Franciscan Estate Napa Valley Sauvignon Blanc 2014, $17.99: The perfect summer white, it brims with juicy citrus and tropical flavors made in the fresh, crisp grapefruit-lime style without assertive grassy, herbal tones. The key is picking the grapes a little earlier to retain the fresh acidity.
Franciscan Estate Napa Valley Chardonnay 2015, $18: The style is so consistent — fresh, full of life with that inviting apple-pear-crème brûleé character. It’s fermented on natural yeast, almost all of it in barrel, which is remarkable for a wine under $20. Pluck it off the supermarket shelf.
Franciscan Estate Napa Valley Merlot 2013, $23: If this is Franciscan’s “everyday” Merlot, I’ll vote for it … everyday. Senior winemaker Jay Turnipseed calls it “the most underrated wine we make.” It’s got structure, length and softness in the midpalate. The fruit is lush and inviting.
Franciscan Estate Napa Valley Cabernet Sauvignon 2013, $29: Don’t think twice: Consider the vintage (the most touted in the new millennium) and Franciscan’s painstaking small-lot blending of Oakville Estate fruit. This is no entry-level Cabernet but even wine novices should find it appealing. I love the hints of blackberry, tobacco and leather behind the upfront aromas of cassis and plum.
Franciscan Estate Cuvée Sauvage Chardonnay Carneros, Napa Valley 2013, $40: If you’re expecting this to be a big, buttery, oaky Chardonnay, you would be mostly wrong.
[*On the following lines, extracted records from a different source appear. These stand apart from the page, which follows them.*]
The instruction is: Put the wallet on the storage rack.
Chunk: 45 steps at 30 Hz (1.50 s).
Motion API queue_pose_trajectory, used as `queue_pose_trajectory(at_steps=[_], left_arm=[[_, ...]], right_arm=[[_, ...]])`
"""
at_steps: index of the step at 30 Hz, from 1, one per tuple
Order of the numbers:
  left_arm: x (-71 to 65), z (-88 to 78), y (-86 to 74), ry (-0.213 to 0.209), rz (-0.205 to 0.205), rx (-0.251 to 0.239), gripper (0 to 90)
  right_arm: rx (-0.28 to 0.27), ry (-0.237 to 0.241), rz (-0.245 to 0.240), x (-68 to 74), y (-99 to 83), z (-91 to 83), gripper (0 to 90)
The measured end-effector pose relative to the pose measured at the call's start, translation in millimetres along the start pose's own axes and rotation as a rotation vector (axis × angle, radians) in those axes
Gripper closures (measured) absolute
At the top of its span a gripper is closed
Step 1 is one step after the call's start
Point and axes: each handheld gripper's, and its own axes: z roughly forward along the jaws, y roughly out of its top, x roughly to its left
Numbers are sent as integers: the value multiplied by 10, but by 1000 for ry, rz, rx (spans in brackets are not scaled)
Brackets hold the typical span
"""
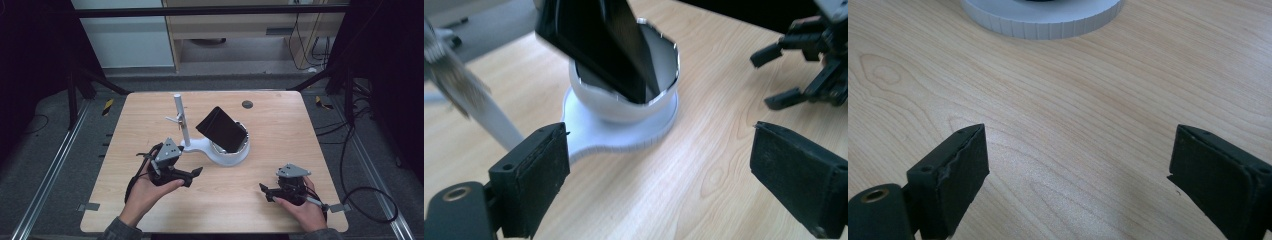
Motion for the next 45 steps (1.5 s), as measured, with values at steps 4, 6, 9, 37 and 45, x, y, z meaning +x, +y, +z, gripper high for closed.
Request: queue_pose_trajectory(at_steps=[4,6,9,37,45], left_arm=[[49,62,-236,11,-16,30,81],[73,78,-337,17,-23,40,72],[108,95,-444,31,-22,59,65],[724,183,-1383,151,-151,208,22],[728,187,-1391,162,-154,204,4]], right_arm=[[9,0,4,-11,-11,15,70],[13,1,10,-11,-14,23,62],[18,5,12,-9,-17,29,54],[82,29,28,-26,-76,200,15],[80,28,28,-26,-79,205,11]])
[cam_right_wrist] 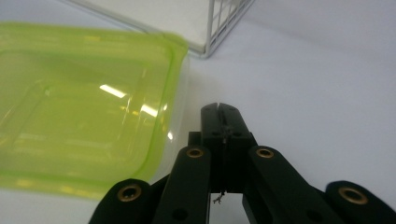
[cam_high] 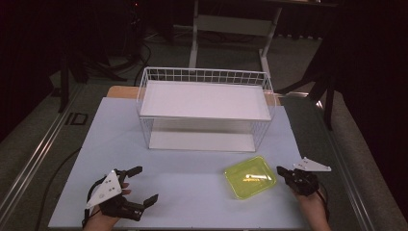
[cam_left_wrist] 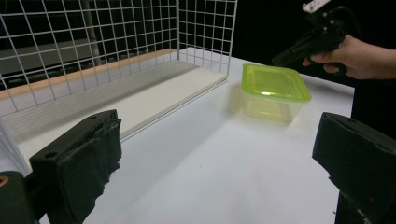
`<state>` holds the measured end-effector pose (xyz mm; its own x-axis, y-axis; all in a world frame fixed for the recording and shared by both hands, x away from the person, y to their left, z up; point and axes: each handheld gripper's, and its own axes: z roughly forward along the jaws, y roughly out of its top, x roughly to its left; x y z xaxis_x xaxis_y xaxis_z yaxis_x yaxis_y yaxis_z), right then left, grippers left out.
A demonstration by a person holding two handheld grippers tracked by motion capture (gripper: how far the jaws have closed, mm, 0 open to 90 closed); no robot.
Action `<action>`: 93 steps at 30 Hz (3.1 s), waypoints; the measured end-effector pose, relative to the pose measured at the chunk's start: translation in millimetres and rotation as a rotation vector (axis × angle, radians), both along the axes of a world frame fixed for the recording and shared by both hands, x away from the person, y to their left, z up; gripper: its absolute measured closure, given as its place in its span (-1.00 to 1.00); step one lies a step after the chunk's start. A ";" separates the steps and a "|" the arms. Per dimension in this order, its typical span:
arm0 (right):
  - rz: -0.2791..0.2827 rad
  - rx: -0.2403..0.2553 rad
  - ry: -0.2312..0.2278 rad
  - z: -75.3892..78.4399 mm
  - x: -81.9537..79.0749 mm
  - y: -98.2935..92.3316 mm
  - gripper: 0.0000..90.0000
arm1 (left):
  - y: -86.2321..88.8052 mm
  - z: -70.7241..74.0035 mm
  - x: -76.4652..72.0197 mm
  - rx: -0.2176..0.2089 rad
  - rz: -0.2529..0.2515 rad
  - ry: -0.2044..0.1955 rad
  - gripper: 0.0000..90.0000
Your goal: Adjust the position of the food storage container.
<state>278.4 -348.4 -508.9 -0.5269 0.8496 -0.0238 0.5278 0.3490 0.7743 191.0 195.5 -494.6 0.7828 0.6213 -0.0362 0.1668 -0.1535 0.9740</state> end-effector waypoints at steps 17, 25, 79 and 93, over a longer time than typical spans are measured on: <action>0.048 0.026 0.066 -7.8 -13.9 5.3 1.00 | -2.0 -1.1 0.4 0.008 -0.006 0.002 -0.95; 0.133 0.020 0.085 -10.5 -16.0 29.5 1.00 | -2.8 -0.8 -0.4 0.014 -0.009 -0.001 -0.95; 0.444 -0.035 0.206 -23.7 11.6 155.0 1.00 | -3.5 -2.9 -0.5 0.015 -0.020 0.015 -0.95; 0.335 -0.022 0.105 1.7 5.0 127.8 0.74 | -5.4 -1.3 -0.3 -0.003 -0.033 0.034 -0.95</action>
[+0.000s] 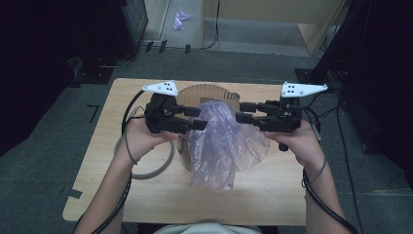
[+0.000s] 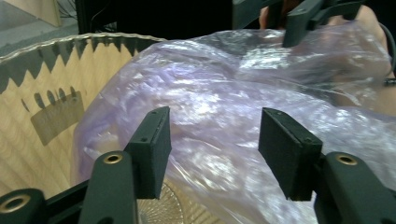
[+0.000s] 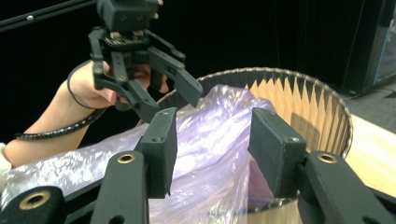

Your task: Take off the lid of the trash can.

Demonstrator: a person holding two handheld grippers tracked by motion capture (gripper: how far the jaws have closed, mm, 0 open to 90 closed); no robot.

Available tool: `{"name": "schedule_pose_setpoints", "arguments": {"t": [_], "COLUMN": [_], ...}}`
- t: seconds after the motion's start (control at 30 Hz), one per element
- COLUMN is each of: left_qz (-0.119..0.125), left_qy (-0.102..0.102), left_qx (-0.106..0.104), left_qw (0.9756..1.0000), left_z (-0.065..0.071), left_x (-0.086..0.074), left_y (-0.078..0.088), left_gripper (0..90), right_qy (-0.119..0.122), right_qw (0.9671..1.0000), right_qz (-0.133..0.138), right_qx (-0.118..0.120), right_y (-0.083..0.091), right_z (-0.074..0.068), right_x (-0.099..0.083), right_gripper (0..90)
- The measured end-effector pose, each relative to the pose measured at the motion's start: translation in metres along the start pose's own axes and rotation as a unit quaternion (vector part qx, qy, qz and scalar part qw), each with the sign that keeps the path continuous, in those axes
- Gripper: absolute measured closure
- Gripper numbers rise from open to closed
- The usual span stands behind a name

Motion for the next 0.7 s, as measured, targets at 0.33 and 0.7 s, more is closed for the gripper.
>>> {"name": "schedule_pose_setpoints", "arguments": {"t": [0.33, 0.7], "left_qz": [-0.029, -0.018], "left_qy": [-0.009, -0.048], "left_qx": [0.006, 0.015], "left_qw": [0.9995, 0.9985], "left_z": [0.009, 0.005], "left_x": [-0.008, -0.011], "left_y": [-0.013, -0.011], "left_gripper": [46.1, 76.2], "right_qy": [-0.014, -0.004], "right_qw": [0.9995, 0.9982], "right_qz": [-0.022, -0.048], "right_qx": [0.016, 0.034], "right_y": [-0.007, -0.026], "right_z": [-0.003, -0.005], "right_x": [-0.012, -0.021], "right_gripper": [50.1, 58.9]}}
Point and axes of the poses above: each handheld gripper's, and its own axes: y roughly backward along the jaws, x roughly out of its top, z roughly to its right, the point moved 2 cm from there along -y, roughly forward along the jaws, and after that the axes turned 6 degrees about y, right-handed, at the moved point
It’s big, all right, but more by way of generous fruit than overpowering oak. For all the time in barrel, it’s actually delicate, with tones of golden pineapple, baked pear and ripe nectarine deftly infused with tones of hazelnut and crème brûleé. It’s fermented in 100 percent new oak and aged 14 months in barrel — and it’s highly approachable.
Franciscan Estate Magnificat NapaValley 2013, $55: Magnificat is the reserve level red blend that Franciscan has produced since 1985. This one, from the terrific 2013 vintage, is made like a master tailor would sew a fine silk suit — classy styling, silken mouthfeel, fruit with richness and density, a seamless infusion of oak. Notes of cherry, plum and brown baking spices are complemented by tobacco, cocoa and vanilla. It’s 73 percent Cabernet Sauvignon and 24 percent Merlot, finished with Malbec and Cabernet Franc, all grown at Franciscan’s Oakville estate vineyard.
Mount Veeder Winery became a sister winery to Franciscan Estate with its purchase in 1989 by Agustin Huneeus. It gives the Franciscan portfolio a small stable of intense reds grown in rugged, contoured mountainside vineyards.
Mount Veeder Winery Cabernet Sauvignon Napa Valley 2013, $44: The price is reasonable for a mountain Cabernet from a great vintage. Mountain fruit is more intense, berries are small, flavors are concentrated, yields are small. This one shows you what a different breed it is from wines grown on the hot valley floor — flavors are earthy and robust with tons of dark berries, dark chocolate, black peppercorns and a touch of herbs. It’s 81 percent Cabernet Sauvignon, 10 percent Merlot, finished with Malbec, Petit Verdot and Cabernet Franc.
Mount Veeder Winery Cabernet Sauvignon Reserve 2013, $100: Buckle your seatbelt for a big, brooding wine with tannins that are dry and clingy and flavors still so tightly furled they can only give you a glimpse of what’s to come. Right now, you can pick up the big dark berry fruit and notes of dark plum, espresso coffee, cedar and anise. If you are too impatient to cellar it (for a decade or more), then do decant it and pour it in tiny amounts. Only 1,000 cases were produced.